Related: Facts about Cygnus, the Northrop Grumman freighter
Northrop Grumman named this vehicle Cygnus after Patty Hilliard Robertson, a NASA astronaut who died in a private plane crash in 2001. She was selected for the astronaut corps in 1998 and was supposed to fly to the International Space Station ( ISS) in 2002.
The freighter is carrying more than 3,720 kilograms (8,200 pounds) of scientific supplies and hardware. Among the research teams is a cartilage growth experiment that could help address joint damage and disease here on Earth and a European Space Agency project that will test 3D printing metals in microgravity.
You can learn more about this cargo mission, called NG-20 because it is the 20th Northrop Grumman will fly to the ISS for NASA, via NASA Overview.
If all goes as planned, Cygnus will arrive at the orbital laboratory around 4:20 a.m. EST (0920 GMT) on Thursday (February 1). You can watch their rendezvous and docking activities live here on Space.com, courtesy of NASA.
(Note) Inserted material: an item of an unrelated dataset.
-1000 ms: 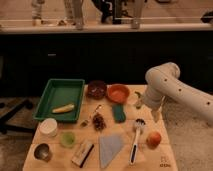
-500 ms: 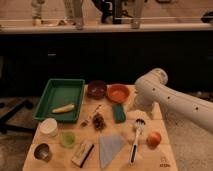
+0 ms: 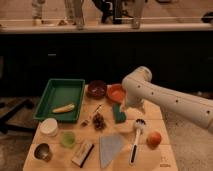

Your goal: Place sponge in paper cup

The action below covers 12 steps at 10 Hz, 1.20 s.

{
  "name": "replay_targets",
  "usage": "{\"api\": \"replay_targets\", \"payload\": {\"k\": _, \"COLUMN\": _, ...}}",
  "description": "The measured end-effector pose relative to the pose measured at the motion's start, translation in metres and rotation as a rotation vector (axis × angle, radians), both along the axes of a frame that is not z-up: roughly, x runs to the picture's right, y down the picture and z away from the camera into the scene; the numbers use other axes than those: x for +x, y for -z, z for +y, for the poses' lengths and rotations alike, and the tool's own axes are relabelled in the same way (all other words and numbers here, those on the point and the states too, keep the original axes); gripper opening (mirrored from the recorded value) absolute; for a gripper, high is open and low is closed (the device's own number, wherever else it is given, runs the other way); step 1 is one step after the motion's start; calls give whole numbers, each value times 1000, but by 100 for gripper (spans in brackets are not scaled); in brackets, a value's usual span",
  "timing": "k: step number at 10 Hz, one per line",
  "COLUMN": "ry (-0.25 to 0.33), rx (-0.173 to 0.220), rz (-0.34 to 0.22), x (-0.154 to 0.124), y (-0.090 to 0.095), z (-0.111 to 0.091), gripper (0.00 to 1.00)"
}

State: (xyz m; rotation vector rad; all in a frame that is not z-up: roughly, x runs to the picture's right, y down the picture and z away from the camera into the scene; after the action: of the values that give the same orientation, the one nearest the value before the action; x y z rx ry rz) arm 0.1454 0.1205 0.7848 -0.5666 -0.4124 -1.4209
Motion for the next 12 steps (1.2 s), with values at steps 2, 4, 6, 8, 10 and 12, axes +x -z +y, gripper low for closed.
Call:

The freighter will spend about six months docked at the ISS and then return to wreak fiery destruction on Earth’s atmosphere. An experiment aboard Cygnus, called Kentucky Reentry Probe Experiment 2, will collect data during this fatal dive and take “steps to demonstrate a thermal protection system for spacecraft and their contents during reentry into the atmosphere of the Earth, which can be difficult.” replicate in ground-based simulations,” NASA officials wrote in their overview of the NG-20 mission.
Cygnus is one of three robotic cargo ships currently servicing the ISS, along with SpaceX’s Dragon capsule and Russia’s Progress vehicle. Progress, like Cygnus, is an expendable spacecraft, but Dragon is reusable and survives the trip through Earth’s atmosphere and falls gently under parachutes into the ocean.